- _WORK ORDER_: Go through the material and return every line that contains the string "wide".

- _PROVIDED RECORDS_:
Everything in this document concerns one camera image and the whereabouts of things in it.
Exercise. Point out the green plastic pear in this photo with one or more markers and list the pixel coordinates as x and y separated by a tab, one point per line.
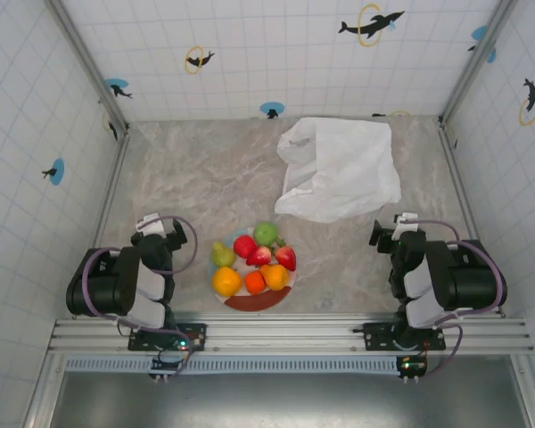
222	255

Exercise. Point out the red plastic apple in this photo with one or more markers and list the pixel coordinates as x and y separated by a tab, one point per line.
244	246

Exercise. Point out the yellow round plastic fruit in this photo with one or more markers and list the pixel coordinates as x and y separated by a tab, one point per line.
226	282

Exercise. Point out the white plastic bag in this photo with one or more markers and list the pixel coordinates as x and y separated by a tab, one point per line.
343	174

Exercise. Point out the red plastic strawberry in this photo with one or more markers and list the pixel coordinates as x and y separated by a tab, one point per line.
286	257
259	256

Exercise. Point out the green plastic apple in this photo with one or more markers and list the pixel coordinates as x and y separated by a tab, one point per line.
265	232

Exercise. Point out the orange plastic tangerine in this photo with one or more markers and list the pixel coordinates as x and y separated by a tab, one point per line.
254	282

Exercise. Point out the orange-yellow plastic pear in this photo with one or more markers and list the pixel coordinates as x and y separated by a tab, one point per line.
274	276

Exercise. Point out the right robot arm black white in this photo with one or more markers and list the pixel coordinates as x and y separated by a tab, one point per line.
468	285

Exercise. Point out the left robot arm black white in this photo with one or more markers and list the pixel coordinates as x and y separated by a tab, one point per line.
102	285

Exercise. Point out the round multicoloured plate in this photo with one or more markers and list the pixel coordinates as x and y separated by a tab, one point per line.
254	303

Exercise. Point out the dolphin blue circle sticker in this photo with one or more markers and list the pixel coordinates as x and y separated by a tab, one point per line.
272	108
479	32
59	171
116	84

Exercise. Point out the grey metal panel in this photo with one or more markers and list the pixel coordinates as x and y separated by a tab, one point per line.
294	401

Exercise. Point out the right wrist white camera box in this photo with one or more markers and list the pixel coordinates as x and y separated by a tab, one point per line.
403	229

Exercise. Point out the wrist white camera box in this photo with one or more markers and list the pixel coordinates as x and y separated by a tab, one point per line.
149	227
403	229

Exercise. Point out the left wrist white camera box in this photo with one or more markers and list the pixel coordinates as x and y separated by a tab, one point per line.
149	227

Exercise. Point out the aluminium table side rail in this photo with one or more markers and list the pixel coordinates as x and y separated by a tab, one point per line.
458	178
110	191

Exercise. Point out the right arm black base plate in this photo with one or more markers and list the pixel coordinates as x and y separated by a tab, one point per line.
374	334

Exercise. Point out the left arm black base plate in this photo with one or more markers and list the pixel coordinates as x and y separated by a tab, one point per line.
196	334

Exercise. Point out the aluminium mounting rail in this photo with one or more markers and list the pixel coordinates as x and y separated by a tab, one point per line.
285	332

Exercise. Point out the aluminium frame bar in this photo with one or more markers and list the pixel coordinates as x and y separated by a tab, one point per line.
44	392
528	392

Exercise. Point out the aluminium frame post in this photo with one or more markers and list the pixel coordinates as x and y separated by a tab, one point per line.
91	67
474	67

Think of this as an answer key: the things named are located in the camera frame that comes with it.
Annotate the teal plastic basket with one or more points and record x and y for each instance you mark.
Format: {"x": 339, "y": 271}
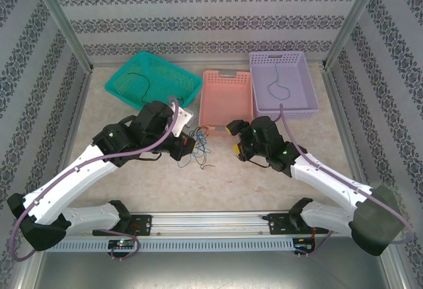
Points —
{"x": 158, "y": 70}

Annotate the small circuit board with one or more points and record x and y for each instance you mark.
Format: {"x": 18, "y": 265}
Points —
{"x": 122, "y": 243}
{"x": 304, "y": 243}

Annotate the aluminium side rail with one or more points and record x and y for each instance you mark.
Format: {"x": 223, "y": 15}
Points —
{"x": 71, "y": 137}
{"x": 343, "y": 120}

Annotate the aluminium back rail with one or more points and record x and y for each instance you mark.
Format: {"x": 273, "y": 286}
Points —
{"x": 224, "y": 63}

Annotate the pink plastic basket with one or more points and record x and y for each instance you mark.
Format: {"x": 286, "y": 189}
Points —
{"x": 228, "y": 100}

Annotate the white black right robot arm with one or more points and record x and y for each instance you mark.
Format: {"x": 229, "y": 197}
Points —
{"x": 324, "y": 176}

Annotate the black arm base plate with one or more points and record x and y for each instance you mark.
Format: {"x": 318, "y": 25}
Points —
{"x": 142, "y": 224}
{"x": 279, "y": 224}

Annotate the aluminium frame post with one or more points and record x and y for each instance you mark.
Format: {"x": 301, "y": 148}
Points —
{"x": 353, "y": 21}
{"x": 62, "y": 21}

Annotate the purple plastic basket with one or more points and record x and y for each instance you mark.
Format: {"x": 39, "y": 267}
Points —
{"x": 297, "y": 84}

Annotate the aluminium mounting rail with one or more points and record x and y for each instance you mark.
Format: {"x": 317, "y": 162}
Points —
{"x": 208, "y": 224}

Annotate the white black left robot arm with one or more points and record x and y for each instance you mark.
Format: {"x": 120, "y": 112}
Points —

* * *

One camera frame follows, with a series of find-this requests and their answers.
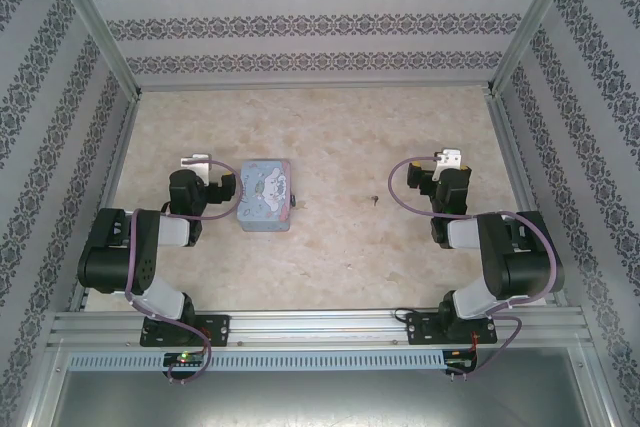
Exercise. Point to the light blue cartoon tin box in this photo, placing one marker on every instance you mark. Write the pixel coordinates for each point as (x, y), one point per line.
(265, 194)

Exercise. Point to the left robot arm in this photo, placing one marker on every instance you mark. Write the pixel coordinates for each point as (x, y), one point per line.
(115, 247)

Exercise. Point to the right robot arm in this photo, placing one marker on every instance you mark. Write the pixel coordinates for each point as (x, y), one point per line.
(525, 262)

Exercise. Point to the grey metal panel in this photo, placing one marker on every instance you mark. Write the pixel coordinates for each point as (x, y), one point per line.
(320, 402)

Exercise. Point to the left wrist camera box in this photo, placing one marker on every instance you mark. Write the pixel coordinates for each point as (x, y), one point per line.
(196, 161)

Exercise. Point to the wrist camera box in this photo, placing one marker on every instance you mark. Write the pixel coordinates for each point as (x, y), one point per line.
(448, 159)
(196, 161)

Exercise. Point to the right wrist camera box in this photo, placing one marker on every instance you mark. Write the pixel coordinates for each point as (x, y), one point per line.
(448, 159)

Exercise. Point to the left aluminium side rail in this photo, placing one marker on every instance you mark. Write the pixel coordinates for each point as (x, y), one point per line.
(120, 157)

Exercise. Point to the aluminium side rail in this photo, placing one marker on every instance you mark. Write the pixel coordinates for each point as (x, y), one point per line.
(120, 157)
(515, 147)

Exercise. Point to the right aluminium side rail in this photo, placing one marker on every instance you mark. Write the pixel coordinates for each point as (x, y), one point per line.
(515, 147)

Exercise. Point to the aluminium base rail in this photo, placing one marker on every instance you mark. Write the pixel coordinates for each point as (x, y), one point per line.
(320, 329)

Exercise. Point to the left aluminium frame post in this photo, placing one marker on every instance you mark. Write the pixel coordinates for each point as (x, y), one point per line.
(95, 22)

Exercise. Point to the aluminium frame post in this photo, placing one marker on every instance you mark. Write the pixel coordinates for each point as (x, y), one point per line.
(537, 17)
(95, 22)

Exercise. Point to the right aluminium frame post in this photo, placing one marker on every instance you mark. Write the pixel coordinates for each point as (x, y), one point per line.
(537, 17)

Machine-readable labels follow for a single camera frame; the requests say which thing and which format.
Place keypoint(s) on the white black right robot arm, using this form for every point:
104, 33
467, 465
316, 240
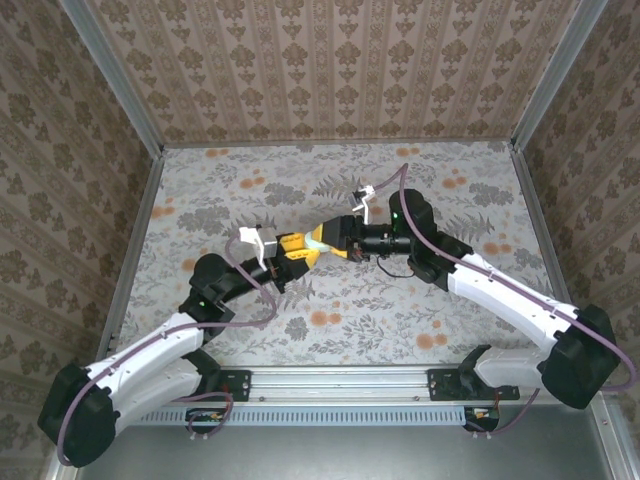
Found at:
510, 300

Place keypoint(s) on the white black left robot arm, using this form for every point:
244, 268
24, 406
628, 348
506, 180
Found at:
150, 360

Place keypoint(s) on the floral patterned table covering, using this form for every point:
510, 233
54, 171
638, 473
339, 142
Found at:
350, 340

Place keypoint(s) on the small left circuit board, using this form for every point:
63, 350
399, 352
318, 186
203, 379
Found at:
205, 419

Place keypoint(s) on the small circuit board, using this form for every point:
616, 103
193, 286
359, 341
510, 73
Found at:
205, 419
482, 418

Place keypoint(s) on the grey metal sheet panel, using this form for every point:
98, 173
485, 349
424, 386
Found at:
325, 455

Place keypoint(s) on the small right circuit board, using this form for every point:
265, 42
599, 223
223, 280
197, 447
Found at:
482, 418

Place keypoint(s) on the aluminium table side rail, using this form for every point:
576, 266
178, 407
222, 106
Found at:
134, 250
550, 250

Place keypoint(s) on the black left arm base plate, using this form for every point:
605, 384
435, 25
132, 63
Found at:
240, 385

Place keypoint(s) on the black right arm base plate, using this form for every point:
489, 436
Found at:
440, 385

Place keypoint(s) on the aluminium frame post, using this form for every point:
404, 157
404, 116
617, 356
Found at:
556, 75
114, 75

...

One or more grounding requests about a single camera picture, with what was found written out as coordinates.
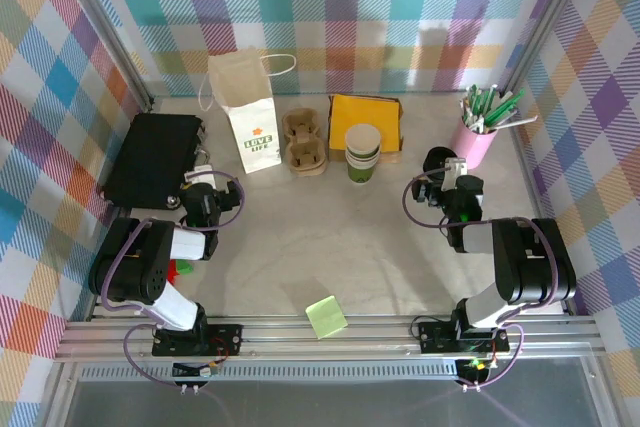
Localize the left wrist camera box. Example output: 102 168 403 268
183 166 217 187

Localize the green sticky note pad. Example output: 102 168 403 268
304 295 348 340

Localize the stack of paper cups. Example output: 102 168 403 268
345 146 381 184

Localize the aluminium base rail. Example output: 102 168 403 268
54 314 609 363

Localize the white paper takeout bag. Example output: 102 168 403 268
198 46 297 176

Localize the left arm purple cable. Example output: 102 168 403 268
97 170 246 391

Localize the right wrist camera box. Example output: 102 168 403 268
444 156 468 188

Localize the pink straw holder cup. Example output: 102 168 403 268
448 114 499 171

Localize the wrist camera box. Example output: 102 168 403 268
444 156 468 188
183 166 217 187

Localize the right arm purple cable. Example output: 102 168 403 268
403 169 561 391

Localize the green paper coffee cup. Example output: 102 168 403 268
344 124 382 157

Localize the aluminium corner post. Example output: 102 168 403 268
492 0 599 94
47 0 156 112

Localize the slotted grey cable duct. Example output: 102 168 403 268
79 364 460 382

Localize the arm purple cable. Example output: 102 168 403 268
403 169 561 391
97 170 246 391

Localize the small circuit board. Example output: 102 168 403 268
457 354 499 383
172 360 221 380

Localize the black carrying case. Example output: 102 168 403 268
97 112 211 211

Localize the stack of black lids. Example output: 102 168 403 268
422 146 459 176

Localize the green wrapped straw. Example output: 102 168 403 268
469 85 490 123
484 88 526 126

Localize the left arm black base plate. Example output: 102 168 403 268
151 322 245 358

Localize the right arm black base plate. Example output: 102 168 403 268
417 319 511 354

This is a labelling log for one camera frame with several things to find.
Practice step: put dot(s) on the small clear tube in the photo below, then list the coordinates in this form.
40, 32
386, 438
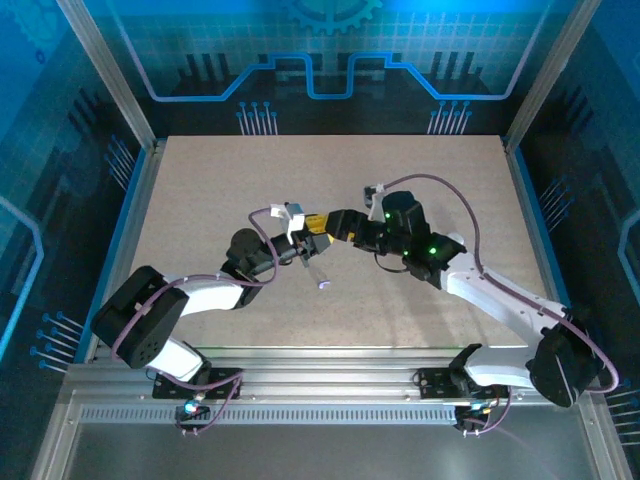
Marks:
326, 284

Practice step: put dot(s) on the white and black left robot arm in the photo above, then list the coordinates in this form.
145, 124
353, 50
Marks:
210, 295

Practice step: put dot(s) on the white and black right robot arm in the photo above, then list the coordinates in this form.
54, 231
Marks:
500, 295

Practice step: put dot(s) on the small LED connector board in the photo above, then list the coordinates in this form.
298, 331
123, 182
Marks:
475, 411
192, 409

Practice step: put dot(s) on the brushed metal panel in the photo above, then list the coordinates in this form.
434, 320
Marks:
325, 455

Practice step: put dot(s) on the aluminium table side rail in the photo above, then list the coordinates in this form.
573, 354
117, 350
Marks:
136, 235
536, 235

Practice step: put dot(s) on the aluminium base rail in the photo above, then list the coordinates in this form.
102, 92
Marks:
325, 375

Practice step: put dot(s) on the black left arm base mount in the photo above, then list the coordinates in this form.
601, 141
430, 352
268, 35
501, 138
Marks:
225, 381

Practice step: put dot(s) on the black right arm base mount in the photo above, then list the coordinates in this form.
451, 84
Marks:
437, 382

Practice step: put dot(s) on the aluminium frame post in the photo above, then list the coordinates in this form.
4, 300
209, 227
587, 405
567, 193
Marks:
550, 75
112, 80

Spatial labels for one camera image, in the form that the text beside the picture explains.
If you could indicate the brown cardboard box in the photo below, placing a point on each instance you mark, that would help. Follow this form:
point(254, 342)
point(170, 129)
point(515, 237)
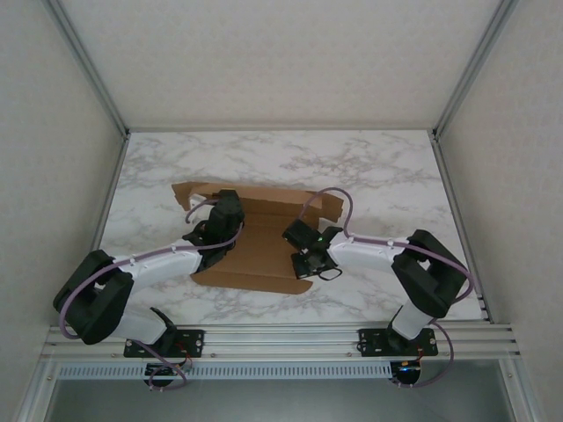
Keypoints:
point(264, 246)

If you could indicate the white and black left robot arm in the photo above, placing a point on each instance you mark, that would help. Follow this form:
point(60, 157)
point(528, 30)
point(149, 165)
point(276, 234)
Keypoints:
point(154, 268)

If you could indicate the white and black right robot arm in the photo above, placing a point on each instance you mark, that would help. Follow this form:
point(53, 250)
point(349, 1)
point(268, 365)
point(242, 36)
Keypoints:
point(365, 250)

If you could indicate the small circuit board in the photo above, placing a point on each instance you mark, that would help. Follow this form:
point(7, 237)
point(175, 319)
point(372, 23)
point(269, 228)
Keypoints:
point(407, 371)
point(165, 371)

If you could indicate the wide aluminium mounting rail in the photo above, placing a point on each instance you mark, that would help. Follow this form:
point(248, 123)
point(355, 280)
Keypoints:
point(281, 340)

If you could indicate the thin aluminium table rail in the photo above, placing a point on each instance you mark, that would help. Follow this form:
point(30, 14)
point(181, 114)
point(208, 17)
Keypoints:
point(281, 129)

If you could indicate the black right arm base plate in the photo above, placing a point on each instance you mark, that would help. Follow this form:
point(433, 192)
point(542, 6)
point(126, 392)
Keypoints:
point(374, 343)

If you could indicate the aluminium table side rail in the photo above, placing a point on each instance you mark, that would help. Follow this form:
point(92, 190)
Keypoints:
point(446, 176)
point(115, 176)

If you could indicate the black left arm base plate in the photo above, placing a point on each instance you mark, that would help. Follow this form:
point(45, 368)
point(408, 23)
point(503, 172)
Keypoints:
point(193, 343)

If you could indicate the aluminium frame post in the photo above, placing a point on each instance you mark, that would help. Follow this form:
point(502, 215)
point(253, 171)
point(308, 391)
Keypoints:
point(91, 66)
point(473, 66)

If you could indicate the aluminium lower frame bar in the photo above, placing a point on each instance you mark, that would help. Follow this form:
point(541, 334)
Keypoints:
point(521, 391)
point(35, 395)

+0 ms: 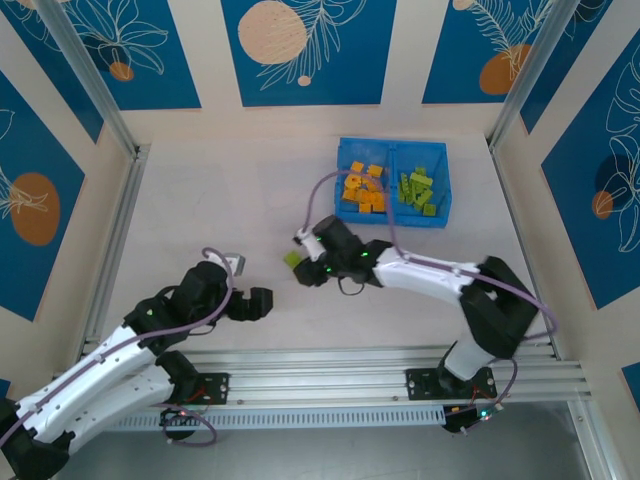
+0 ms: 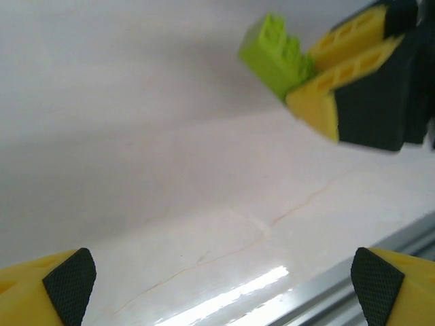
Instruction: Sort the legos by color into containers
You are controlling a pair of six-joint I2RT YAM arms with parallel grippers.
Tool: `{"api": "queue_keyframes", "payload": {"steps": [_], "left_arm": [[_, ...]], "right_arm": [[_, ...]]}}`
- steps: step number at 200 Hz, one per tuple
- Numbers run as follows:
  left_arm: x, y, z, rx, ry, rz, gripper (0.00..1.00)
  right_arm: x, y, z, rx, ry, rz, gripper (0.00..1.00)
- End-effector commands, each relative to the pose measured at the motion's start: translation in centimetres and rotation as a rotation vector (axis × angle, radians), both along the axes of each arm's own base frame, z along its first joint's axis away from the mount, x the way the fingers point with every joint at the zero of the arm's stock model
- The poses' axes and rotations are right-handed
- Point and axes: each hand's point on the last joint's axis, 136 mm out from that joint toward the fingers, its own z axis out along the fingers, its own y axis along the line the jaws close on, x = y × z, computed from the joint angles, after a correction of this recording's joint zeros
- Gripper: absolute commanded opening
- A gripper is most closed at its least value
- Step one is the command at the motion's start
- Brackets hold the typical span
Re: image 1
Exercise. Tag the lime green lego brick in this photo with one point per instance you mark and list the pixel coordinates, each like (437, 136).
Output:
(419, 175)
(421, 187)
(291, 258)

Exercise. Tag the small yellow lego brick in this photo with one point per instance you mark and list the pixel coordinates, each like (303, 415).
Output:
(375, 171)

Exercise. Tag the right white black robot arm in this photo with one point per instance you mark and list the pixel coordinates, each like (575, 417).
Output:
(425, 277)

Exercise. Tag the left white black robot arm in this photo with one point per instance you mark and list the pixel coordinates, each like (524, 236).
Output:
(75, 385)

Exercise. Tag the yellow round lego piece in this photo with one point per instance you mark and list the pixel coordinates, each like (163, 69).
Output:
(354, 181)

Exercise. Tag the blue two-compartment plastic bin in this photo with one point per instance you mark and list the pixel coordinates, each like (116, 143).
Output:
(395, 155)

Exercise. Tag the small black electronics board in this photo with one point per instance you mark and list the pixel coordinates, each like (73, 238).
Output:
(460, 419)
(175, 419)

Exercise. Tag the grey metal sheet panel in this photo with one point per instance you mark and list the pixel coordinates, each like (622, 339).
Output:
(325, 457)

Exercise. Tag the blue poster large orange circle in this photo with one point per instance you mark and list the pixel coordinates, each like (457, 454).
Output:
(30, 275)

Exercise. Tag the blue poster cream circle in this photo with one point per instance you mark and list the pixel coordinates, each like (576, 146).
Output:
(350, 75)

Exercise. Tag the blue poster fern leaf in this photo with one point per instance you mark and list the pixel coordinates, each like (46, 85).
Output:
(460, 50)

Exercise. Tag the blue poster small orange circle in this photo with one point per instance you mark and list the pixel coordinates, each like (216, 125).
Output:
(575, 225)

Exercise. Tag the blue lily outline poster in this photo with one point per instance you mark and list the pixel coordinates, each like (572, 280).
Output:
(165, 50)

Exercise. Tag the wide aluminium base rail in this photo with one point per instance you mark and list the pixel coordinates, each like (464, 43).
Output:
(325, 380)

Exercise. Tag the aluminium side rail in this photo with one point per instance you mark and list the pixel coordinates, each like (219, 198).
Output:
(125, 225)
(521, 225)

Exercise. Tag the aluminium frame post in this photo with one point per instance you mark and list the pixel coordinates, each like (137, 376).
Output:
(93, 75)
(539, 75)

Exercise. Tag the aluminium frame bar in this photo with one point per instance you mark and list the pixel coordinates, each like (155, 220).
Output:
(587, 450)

- _THE COMPLETED TASK_:
If you could indicate the wide aluminium mounting rail in the photo above, placing a point on each instance you mark, that would help. Follow this form:
Exercise. Tag the wide aluminium base rail in this photo with one point per instance you mark and list the pixel coordinates, each like (464, 43).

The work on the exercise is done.